Of course, all these theories were wrong.
By the end of the book I didn't like the character of Alice much. When she discovers that Thomas is mentally ill, I thought her choice to have his "research" painted over was a poor reaction, could have sent him into a meltdown. Surprisingly, it didn't effect him much.
There are discussion questions at the end of the book, and one asks about whether or not it was immoral for Alice to cheat on Thomas when Thomas was mentally ill, and sometimes abusive or absent. I personally think that's a pretty nuanced question, but what isn't nuanced is the fact that she cheats on him with Gideon, who is married to Grace, a close friend of hers.
Gideon's not faultless. He makes a move on Alice and she rejects him. That's unfaithful of him toward his wife, but it could be a moment of passion thing. Later, he makes another move and they sleep together. When they return to the camp, Alice asks what they'll say to Grace, and he says they won't say anything. Now he's made multiple moves and is being instructional, which all seems premeditated and predatorial. And the affair continues for a long time after this, maintaining the secret from both spouses. For Alice, she's desperate, isolated, burdened with motherly responsibility and afraid of an unhinged, abusive husband. She's betraying her friend Grace continually, but her desperation and fear evoke some pity.
For Gideon, he's cheating on his wife who is guilty only of not having been able to give him a child. She hasn't told him she's infertile, and she knows he wants a child. This is framed as her biggest character fault, but Gideon doesn't know she's hiding this so he's simply cheating. Also, I'd say Grace is guiltiest of the smallest sin, but pays the highest price in this story.
So Alice at this point isn't the guiltiest for actionable offenses, but where I began to dislike her was when Grace died by suicide and she reflected that this was her punishment for having cheated with Gideon. No Alice, you are not being punished with Grace's death, Grace was punished with death by your decisions.
She has a similar reflection about how Jenna wanting attention from her is punishment, because it reminds her of her responsibilities when she wants to be with Gideon. Again, Jenna isn't punishing you, that's just a child that needs attention.

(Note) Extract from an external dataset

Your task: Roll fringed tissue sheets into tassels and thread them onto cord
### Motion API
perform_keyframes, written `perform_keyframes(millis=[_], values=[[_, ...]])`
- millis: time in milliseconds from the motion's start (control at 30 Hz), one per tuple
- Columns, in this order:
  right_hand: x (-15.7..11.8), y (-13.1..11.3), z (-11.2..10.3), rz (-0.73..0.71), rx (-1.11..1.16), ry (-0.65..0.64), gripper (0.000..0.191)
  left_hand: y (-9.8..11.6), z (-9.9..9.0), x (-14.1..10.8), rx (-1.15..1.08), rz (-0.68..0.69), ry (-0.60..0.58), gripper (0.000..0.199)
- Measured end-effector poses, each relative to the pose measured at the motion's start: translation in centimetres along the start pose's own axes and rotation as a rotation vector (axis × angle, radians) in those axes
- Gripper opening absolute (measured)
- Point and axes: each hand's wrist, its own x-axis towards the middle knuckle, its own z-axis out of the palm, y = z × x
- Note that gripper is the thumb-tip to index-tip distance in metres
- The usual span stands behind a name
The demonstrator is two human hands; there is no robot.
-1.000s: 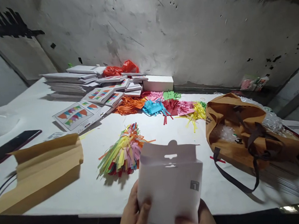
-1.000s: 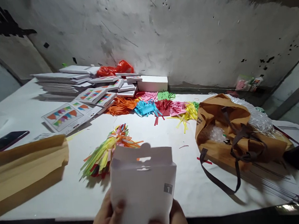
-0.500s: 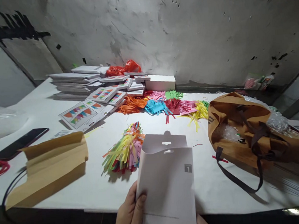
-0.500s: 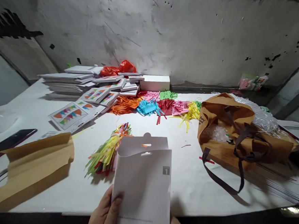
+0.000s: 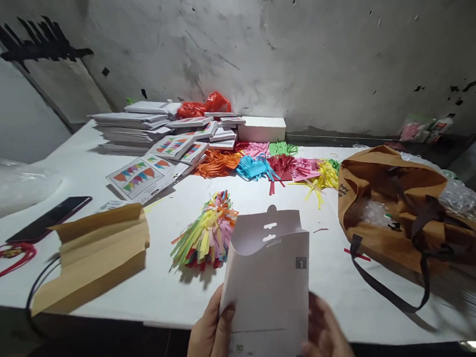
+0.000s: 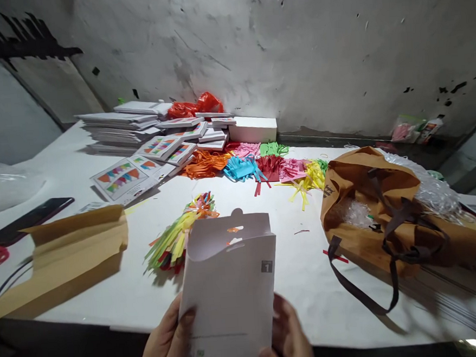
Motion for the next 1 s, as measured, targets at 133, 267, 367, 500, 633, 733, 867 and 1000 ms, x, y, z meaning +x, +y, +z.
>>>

Obviously Nevvie's actions were inexcusable. You can't kill a child for the behaviour of her mother, but she did deserve retribution for Grace. Honestly, I kind of prefer my theory of Nevvie kidnapping Jenna and raising her as her own to replace her daughter and to take Alice's away from her, maybe faking her own death by swapping out her body with Grace's, and that's why Alice can't return to Jenna, because they're in hiding. It would even explain why the grandma hates talking about Alice and never reported her missing, and why when she does open up, she says that Alice always did the opposite of what she wanted. But then not enough people would be ghosts.